▶ [The task]
Find the word "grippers" in the listing. Copy out each line where it occurs.

============

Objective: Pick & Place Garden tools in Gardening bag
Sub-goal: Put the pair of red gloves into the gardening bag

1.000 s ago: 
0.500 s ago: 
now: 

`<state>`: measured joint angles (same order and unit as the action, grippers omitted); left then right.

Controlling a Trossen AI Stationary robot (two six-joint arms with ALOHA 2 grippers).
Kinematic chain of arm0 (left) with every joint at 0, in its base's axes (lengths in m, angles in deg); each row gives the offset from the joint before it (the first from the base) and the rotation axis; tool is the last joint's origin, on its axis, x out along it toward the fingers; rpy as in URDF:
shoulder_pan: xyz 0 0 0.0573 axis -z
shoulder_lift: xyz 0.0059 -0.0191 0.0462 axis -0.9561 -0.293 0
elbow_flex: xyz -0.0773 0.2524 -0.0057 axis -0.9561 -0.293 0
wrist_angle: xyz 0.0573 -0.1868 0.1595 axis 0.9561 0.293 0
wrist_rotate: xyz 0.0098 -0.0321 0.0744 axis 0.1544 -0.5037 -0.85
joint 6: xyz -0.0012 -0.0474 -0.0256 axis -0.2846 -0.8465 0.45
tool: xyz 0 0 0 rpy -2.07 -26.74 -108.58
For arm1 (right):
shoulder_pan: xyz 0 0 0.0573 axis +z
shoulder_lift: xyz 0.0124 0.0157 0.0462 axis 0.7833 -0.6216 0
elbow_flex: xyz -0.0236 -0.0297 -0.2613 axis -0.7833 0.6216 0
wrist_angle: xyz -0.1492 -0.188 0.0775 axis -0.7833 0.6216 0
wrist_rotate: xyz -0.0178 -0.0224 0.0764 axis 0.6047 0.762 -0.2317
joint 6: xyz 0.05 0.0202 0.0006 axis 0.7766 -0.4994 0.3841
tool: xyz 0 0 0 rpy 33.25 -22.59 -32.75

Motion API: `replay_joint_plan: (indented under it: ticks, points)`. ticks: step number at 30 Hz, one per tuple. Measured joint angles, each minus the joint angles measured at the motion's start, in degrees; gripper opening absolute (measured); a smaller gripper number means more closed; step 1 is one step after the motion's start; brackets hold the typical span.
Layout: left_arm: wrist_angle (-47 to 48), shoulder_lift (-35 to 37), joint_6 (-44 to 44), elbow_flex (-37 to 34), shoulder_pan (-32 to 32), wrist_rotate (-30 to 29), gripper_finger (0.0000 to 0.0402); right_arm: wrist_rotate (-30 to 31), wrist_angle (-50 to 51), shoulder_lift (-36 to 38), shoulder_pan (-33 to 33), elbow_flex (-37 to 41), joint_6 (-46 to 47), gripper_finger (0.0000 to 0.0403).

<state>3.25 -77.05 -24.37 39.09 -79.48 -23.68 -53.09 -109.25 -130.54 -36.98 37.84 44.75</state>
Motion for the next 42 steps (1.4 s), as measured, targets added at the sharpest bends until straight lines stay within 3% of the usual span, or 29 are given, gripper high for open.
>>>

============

▶ [Task result]
`<state>`: measured joint angles (same order and unit as the action, grippers omitted); left then right.
Controlling a Trossen AI Stationary robot (two six-joint arms with ALOHA 2 grippers).

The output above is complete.